Understanding the Redfield ratio is easier than you think
The Redfield ratio has become one of the most confidently repeated misconceptions in the reef hobby, and as usual, my mission is to correct the record and stem the nonsense. Marine organisms maintain consistent elemental ratios in their tissues — but that doesn’t mean your water column needs to match them. This simple buffet analogy will help make that obvious.
The Reef Nutrient Buffet
Think of a meal as one unit of the Redfield ratio. Each meal consists of one burger, 16 fries, and 106 ml of Coke. In this analogy, the burger represents phosphorus, the fries represent nitrogen, and the Coke represents carbon.
You eat exactly two of these meals per day — two burgers, 32 fries, 212 ml of Coke. Your friend eats the same meal in the same proportions. Look at the tissues of many marine organisms and you’ll find roughly this ratio: 1:16:106. That’s the Redfield ratio — phosphorus, nitrogen, and carbon. It reflects how organisms are built, not what the water around them contains.
Now look at the buffet. Fries and Coke are stacked floor to ceiling — there’s never a shortage. Burgers, though, are expensive and in short supply. If there are no burgers, you don’t eat, regardless of how many fries and Cokes are sitting there. The burger is your limiting nutrient. You won’t substitute. You won’t eat 20 fries and skip the burger. The ratio of what you consume is fixed by your biology, not by what’s on the table.
Here’s the critical point: nobody needs to arrange the buffet in a 1:16:106 ratio. The buffet just needs enough burgers to go around. Whether there are 10,000 fries or 32 fries doesn’t change how many burgers you eat or how you use them. The supply ratio is irrelevant as long as no single item runs out.
The Reef Tank
The Redfield ratio describes organism tissue composition — what gets incorporated, not what needs to be present in the water column at any particular proportion. Your corals and algae will maintain whatever ratio their biology demands regardless of the N:P ratio in your water, provided neither is truly exhausted.
Our concern in a reef aquarium is absolute concentration, not proportion. Elevated phosphorus inhibits calcification. Elevated nitrogen fuels nuisance algae and cyanobacteria. Each nutrient has its own threshold for causing problems. Those thresholds have nothing to do with each other’s concentration. The question is never “is my N:P exactly 16:1?” It’s “is phosphorus high enough to impair skeletal growth, or is nitrogen high enough to feed algae?”
The other end of the scale matters too. If either nutrient is at or near zero, that’s a limitation problem — organisms can’t meet their biological demands regardless of how much of the other nutrient is present. That also has nothing to do with ratio. It’s simply a shortage.
The Defective Deflective Hedge
To avoid being wrong, some will concede that an exact 16:1 ratio isn’t necessary but argue that staying close to it is still good practice. It’s a hedge that’s the same error with softer language. The underlying mechanism doesn’t operate on ratio. “Close to the ratio” therefore provides no benefit over any other combination of concentrations that keeps both nutrients out of the problem zones.

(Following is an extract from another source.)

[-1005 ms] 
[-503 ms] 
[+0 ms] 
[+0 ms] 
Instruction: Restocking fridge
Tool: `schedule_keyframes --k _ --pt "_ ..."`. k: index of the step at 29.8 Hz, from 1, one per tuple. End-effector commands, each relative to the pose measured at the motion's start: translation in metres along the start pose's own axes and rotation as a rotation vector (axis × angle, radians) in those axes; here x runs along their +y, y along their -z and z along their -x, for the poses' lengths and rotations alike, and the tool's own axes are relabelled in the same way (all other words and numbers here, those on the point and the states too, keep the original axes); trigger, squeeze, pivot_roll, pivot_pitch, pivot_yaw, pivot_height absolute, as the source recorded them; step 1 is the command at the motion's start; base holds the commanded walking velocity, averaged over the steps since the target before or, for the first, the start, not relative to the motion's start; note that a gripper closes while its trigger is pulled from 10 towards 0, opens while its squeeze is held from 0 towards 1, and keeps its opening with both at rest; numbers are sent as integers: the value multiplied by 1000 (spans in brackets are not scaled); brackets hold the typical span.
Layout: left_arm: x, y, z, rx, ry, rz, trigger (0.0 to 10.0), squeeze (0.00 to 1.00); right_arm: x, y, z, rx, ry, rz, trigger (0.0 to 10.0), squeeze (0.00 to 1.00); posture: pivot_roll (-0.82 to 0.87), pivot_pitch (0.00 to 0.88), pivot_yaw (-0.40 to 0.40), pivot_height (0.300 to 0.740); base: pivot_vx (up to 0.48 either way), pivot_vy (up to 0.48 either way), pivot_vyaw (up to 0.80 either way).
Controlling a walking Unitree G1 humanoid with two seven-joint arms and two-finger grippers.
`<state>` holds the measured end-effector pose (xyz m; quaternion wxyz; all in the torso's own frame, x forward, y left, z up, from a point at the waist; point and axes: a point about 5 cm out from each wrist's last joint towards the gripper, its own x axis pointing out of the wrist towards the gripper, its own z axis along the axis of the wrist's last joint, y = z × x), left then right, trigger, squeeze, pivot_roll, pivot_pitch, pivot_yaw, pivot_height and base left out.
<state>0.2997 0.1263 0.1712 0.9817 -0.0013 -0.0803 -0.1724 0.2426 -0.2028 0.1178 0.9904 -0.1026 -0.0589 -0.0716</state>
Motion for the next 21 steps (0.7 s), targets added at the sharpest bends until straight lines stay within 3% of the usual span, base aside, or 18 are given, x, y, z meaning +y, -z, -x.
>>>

The hedge survives because it sounds like a reasonable middle ground between strict ratio adherence and dismissing Redfield entirely. It isn’t. It’s the same misapplication in disguise. Randy Holmes-Farley’s work on nutrient target ranges at Reef2Reef is a solid starting point for understanding what those thresholds actually are and why they matter independently of each other.
The bottom line: Chasing a ratio between the two is solving the wrong problem either way.